*Task to carry out*: Would you write out, exactly as they stand, all lines from the one containing "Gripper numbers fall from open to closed" through the end of the listing below, and only those?

*Dataset section*:
++++++++

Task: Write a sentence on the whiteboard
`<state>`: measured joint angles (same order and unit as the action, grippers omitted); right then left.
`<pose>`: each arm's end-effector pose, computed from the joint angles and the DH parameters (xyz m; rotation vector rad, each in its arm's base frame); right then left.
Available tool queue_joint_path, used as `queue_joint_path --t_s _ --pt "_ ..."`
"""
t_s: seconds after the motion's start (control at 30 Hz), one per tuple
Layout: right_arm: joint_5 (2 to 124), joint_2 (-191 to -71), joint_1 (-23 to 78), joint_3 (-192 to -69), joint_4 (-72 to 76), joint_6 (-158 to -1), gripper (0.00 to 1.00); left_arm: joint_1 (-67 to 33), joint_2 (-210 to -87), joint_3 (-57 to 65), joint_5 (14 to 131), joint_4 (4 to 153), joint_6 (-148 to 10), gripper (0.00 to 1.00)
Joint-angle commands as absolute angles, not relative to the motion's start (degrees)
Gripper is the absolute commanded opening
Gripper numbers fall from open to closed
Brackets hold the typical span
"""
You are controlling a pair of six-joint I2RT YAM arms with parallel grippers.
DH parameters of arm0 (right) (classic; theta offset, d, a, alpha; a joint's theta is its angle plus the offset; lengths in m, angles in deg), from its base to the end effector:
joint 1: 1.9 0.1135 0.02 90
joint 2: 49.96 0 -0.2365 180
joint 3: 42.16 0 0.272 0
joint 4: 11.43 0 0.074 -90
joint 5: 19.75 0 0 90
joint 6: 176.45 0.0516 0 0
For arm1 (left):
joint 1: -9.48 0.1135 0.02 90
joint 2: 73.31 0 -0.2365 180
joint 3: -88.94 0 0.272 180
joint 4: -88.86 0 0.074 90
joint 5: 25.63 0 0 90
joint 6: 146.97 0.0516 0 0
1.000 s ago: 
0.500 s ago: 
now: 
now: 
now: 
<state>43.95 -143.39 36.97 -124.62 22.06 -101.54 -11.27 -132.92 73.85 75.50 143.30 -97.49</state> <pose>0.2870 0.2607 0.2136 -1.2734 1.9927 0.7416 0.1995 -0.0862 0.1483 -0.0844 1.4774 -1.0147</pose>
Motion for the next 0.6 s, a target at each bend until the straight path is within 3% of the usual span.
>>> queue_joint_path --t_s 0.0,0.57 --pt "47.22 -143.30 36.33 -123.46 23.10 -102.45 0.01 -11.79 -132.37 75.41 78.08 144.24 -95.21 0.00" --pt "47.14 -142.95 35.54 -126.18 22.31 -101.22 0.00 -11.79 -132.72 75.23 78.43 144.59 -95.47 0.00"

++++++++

*Response area*:
Gripper numbers fall from open to closed
Brackets hold the typical span
"""
You are controlling a pair of six-joint I2RT YAM arms with parallel grippers.
DH parameters of arm0 (right) (classic; theta offset, d, a, alpha; a joint's theta is its angle plus the offset; lengths in m, angles in deg), from its base to the end effector:
joint 1: 1.9 0.1135 0.02 90
joint 2: 49.96 0 -0.2365 180
joint 3: 42.16 0 0.272 0
joint 4: 11.43 0 0.074 -90
joint 5: 19.75 0 0 90
joint 6: 176.45 0.0516 0 0
For arm1 (left):
joint 1: -9.48 0.1135 0.02 90
joint 2: 73.31 0 -0.2365 180
joint 3: -88.94 0 0.272 180
joint 4: -88.86 0 0.074 90
joint 5: 25.63 0 0 90
joint 6: 146.97 0.0516 0 0
1.000 s ago: 
0.500 s ago: 
now: 
now: 
now: 
<state>43.95 -143.39 36.97 -124.62 22.06 -101.54 -11.27 -132.92 73.85 75.50 143.30 -97.49</state> <pose>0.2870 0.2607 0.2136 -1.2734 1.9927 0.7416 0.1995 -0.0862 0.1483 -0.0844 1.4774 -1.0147</pose>
Motion for the next 0.6 s, a target at each bend until the straight path is within 3% of the usual span.
>>> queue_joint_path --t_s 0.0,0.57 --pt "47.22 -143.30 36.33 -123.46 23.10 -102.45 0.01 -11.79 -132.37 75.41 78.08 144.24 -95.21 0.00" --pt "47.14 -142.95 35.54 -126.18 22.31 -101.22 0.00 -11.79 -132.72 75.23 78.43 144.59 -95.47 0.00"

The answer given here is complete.